Millennials (and their younger siblings from Generation Z) are the largest, most diverse and progressive group of potential voters in American history, comprising fully 30 percent of the voting-age population.

On Nov. 6, they’ll have the power to alter the course of American politics — flipping Congress, changing the leadership of states and cities, making lawmakers act and look more like the people who are literally the nation’s future.

But will they vote?

In the last midterm election, in 2014, only 16 percent of eligible voters between the ages of 18 and 29 bothered.

In midterms over the last two decades, turnout by young people has averaged about 38 points below the turnout rate of people 60 and older. That has given older voters a huge say over where the nation is likely to be by the time those younger people reach middle age and the older voters have passed on.

I’m not criticizing younger non-voters. They have a lot on their minds — starting jobs, careers, families. Voting isn’t likely to be high on their list of priorities.

Also, unlike their grandparents — baby boomers who were involved in civil rights, voting rights, women’s rights, the anti-Vietnam War movement — most young people today don’t remember a time when political action changed America for the better.

Instead, during their lives they’ve watched big money take over Washington and state legislatures — which may explain why only about 30 percent of Americans born in the 1980s think it “essential” to live in a democracy.

Many young people have wondered if their votes count anyway, because so many of them live in congressional districts and states that are predictably red or blue.

Given all this, is there any reason to hope that this huge, diverse, progressive cohort of Americans will vote in the upcoming midterms?

My answer is, yes.

First, the issues up for grabs aren’t ideological abstractions for them. They’re causes in which millennials have direct personal stakes.

Take, for example, gun violence — which some of these young people have experienced firsthand and have taken active roles trying to stop.

Or immigrants’ rights. Over 20 percent of millennials are Latino, and a growing percent are from families that emigrated from Asia.
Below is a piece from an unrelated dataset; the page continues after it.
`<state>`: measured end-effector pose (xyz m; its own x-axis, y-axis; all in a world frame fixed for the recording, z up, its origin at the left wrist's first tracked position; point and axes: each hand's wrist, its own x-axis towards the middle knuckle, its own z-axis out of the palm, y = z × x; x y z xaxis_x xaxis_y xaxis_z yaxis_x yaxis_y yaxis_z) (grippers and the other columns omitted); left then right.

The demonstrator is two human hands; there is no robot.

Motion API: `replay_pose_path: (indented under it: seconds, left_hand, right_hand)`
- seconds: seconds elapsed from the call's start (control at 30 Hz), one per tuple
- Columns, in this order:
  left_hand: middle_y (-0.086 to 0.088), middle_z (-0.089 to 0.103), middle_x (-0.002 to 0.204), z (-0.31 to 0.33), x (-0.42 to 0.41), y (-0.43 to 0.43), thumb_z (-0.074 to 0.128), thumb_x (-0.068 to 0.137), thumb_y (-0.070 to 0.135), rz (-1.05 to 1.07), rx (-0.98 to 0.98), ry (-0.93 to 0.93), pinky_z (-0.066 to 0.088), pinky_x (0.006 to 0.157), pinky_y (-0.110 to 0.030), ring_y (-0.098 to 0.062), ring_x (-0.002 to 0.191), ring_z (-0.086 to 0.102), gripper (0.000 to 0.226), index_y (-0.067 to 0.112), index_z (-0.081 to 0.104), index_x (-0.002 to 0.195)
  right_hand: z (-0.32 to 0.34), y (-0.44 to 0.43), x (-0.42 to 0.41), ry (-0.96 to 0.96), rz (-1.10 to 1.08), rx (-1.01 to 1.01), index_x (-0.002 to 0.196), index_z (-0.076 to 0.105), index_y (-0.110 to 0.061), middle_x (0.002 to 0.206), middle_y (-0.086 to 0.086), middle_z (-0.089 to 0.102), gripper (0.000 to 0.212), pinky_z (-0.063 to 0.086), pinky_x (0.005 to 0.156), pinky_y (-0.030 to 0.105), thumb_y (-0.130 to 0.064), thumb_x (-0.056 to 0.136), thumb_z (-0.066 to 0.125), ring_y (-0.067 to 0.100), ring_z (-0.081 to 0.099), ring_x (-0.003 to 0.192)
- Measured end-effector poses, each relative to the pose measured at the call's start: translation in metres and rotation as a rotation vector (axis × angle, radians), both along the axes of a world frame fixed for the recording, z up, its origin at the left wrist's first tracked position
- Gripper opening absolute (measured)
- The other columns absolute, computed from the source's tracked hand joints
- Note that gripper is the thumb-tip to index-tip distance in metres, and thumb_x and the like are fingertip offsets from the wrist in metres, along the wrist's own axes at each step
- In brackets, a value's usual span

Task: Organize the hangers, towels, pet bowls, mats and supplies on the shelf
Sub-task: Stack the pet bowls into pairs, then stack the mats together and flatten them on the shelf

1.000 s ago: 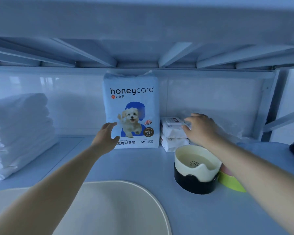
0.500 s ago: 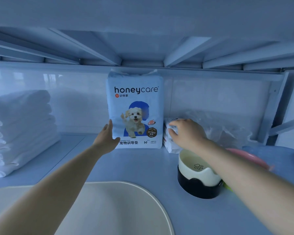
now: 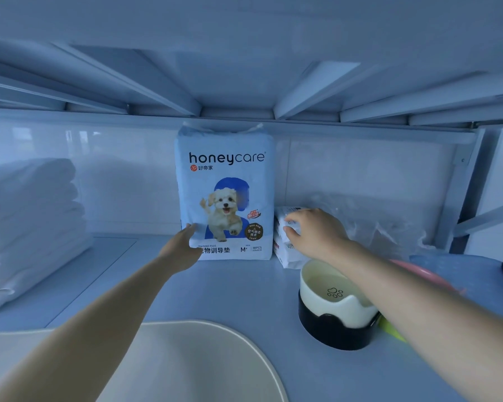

Many have directly experienced the consequences of Donald Trump’s policies.

A woman’s right to choose whether to have a baby, and gays’ or lesbians’ rights to choose marriage — issues to which millennials are also deeply committed — will be front and center if the Supreme Court puts them back into the hands of Congress and state legislatures.

They’ve also learned that their votes count. They saw Hillary Clinton lose by a relative handful of votes in places such as Michigan, Wisconsin and Pennsylvania.

They know the importance of taking back governorships in what are expected to be nail-bitingly close races — in states like Wisconsin, Minnesota and Kansas. They’re aware of the slim but increasingly real possibility of taking back the Senate. (Who knew Ted Cruz would be so vulnerable? Who even knew the name Beto O’Rourke?)

As doubtful as these young people are about politics and the differences between the two parties, they also know that Trump and his Republican enablers want to take the nation backward to an old, white, privileged, isolated America. Most of these younger people don’t.

In my 35 years of teaching college students, I’ve not encountered a generation as dedicated to making the nation better as this one.

So I am betting on them this Nov. 6.